Clinical Significance
The American Psychiatric Association (APA) Presidential theme this year is lifestyle factors in psychiatric disorders. Diet/nutrition, sleep, and physical exercise are important issues in most psychiatric disorders, including Attention Deficit/Hyperactivity Disorder (ADHD), the most prevalent child/adolescent disorder. This study used data from a randomized controlled trial of neurofeedback for ADHD to examine how much diet, sleep, lighting, and exercise contributed to the very large improvement in the control group.
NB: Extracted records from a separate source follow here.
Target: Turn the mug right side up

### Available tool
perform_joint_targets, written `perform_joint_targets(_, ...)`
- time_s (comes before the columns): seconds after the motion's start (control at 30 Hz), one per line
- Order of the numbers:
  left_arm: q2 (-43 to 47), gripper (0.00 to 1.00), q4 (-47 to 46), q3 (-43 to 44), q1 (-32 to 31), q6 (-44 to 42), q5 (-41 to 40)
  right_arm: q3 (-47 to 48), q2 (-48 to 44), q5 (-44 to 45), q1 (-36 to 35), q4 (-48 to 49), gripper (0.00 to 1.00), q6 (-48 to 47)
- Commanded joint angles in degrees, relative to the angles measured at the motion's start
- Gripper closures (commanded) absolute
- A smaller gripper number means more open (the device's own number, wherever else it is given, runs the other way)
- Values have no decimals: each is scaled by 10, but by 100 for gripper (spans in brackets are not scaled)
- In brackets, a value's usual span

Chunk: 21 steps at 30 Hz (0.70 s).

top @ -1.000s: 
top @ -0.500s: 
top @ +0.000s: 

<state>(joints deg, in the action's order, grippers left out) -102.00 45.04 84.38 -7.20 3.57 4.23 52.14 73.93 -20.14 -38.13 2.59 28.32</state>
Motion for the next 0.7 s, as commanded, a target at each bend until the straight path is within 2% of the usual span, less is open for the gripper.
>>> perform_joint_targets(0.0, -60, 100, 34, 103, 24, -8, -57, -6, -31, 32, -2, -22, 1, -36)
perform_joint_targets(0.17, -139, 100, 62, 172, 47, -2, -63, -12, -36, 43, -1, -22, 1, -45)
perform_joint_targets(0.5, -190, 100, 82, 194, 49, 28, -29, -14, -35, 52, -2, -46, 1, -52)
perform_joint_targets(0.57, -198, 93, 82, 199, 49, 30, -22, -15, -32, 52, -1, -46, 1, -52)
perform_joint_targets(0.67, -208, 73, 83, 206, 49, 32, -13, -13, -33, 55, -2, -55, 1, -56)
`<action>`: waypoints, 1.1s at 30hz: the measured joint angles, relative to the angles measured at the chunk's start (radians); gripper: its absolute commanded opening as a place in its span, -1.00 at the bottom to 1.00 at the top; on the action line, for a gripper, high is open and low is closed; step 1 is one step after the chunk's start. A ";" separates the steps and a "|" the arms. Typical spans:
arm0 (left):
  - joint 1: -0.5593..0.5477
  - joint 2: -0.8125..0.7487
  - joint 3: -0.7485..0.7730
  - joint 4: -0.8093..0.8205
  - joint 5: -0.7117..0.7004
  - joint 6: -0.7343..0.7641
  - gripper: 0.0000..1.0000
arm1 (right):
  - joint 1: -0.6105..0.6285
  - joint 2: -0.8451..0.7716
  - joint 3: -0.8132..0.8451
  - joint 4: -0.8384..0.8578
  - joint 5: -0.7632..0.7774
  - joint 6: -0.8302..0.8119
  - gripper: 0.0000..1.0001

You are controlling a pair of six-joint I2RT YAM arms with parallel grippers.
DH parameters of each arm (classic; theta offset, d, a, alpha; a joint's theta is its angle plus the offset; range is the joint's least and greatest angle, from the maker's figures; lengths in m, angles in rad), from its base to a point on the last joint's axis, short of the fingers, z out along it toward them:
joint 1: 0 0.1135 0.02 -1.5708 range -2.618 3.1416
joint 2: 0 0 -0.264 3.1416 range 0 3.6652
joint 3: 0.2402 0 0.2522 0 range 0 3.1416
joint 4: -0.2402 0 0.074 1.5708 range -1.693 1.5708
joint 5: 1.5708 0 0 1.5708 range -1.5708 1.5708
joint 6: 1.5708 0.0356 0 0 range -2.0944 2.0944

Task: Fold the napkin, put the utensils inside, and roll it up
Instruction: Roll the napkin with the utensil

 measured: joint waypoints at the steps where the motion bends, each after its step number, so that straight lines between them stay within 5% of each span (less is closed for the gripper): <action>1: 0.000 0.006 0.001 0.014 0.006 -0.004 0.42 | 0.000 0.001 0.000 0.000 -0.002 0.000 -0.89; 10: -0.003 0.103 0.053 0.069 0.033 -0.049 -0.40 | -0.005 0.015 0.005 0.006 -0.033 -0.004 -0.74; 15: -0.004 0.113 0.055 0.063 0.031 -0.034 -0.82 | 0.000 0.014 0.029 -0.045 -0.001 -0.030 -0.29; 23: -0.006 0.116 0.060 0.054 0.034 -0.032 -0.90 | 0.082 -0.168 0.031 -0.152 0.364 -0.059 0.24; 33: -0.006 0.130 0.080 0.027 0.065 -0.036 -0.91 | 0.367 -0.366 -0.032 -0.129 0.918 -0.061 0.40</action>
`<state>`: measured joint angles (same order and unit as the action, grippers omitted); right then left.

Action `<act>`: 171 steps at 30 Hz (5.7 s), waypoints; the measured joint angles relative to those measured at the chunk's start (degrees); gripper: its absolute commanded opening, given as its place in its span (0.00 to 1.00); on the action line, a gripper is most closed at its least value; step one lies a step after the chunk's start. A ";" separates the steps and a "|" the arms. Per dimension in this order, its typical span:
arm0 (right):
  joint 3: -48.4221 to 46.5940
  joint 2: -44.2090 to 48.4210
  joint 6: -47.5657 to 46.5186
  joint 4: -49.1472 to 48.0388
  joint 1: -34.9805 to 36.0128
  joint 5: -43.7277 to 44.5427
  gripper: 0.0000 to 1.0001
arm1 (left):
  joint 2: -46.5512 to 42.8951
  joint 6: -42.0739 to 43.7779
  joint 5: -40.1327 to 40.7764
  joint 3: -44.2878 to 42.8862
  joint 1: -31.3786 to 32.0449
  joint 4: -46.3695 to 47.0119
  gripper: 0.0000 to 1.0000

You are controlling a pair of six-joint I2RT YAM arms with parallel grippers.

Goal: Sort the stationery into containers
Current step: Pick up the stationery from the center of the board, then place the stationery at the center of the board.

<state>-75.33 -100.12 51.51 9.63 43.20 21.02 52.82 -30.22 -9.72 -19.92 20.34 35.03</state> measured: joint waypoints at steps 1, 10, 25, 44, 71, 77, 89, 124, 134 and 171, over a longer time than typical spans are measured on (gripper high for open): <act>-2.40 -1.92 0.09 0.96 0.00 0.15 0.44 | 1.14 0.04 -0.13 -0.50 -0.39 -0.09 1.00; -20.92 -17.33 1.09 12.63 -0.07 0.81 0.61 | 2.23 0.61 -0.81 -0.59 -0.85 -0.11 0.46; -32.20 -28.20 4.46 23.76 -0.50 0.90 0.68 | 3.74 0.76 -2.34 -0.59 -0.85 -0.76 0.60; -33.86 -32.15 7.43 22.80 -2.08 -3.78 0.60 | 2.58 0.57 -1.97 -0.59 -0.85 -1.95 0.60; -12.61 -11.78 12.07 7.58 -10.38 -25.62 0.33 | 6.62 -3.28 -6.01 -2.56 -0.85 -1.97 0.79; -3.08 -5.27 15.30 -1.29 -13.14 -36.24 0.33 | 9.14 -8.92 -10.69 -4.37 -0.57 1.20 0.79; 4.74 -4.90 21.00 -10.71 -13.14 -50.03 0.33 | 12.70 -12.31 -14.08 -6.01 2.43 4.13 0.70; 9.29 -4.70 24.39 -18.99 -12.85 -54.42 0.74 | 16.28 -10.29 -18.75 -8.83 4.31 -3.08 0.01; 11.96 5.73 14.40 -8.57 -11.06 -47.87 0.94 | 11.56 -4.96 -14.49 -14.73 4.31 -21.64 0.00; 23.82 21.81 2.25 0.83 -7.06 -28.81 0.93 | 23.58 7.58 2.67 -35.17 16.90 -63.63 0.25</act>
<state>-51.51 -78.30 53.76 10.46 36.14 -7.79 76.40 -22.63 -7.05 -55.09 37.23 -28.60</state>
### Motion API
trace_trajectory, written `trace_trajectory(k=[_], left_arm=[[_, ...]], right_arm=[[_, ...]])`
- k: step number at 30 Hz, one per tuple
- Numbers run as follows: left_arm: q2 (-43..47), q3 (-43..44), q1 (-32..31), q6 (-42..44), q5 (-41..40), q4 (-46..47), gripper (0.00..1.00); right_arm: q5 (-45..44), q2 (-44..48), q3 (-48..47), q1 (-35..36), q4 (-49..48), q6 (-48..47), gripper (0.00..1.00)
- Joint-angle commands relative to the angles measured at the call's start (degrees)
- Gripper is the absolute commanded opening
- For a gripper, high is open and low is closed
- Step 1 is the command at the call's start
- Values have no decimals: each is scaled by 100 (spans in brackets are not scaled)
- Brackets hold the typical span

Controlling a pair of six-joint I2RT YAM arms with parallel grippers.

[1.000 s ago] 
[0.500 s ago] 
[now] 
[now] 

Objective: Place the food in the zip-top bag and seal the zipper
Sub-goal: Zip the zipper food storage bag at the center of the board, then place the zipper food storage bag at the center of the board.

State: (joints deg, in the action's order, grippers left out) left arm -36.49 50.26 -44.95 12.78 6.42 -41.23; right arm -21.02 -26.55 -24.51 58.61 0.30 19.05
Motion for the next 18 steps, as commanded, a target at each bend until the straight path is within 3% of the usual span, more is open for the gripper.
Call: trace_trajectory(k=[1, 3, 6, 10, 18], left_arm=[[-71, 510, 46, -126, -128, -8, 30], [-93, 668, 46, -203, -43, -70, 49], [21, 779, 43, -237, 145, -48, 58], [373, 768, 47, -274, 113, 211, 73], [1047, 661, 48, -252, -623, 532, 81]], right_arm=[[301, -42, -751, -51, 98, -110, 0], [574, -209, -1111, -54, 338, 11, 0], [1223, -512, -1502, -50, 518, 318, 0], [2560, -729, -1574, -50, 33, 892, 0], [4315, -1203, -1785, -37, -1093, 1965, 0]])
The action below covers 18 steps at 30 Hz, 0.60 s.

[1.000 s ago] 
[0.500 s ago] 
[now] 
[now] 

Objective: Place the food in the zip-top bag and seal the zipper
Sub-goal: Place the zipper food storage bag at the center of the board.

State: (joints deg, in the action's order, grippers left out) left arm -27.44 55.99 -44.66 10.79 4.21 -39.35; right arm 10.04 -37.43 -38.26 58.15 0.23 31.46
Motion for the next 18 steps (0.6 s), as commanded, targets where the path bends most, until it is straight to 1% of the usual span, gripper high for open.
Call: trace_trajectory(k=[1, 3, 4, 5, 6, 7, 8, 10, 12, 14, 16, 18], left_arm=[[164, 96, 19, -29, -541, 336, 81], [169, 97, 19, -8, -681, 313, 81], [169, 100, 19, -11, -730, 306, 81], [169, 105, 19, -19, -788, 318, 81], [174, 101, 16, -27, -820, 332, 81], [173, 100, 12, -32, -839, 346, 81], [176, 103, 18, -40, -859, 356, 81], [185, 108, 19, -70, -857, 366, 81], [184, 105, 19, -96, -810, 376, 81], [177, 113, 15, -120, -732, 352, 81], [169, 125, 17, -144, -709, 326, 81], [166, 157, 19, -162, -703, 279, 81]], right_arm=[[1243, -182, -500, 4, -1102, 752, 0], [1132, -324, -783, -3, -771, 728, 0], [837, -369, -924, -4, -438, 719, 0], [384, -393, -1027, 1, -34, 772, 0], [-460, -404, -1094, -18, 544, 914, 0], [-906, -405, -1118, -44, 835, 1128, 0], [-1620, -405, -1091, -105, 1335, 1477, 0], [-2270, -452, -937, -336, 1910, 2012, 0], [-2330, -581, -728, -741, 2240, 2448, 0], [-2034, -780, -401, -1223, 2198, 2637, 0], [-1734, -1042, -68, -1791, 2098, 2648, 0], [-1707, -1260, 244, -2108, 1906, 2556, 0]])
A significant correlation of sleep improvement with parent-rated inattention improvement (Rho = 0.26, p = 0.002) suggests that clinicians should make sleep hygiene part of any ADHD treatment plan.
Disclosures
L.E.A. has received research funding from Axial, Forest, Lilly, Noven, Otsuka, Shire, Supernus, Roche, Yamo, and YoungLiving (as well as NIH and Autism Speaks), has consulted with Pfizer, Tris Pharma, and Waypoint, and has been on advisory boards for Arbor, Ironshore, Otsuka, Pfizer, Roche, Seaside Therapeutics, Shire. C.K. is the founder and CEO of APEd, Napa California. Dr. deBeus has a private clinic offering neurofeedback. J.H. has received research funding from Forest, Supernus, Roche/Genentech, Otsuka, Axial, YAMO, Young Living, National Institute of Mental Health (NIMH), Autism Speaks, and has consulted with Impel Neuropharma and served on the advisory board for Yamo Pharmaceuticals. M.E.R.-R. has received research funding from NICHD, West Virginia University Foundation Fund and Community Engaged Research Fund, Nebraska Total Care Community Initiative Capacity Building Pathways Program, and UnitedHealthcare Community Initiative Capacity Building Pathways Program. K.H., X.L.P., M.A., I.E.H., and M.A.V. have no disclosures or conflicts of interest to report.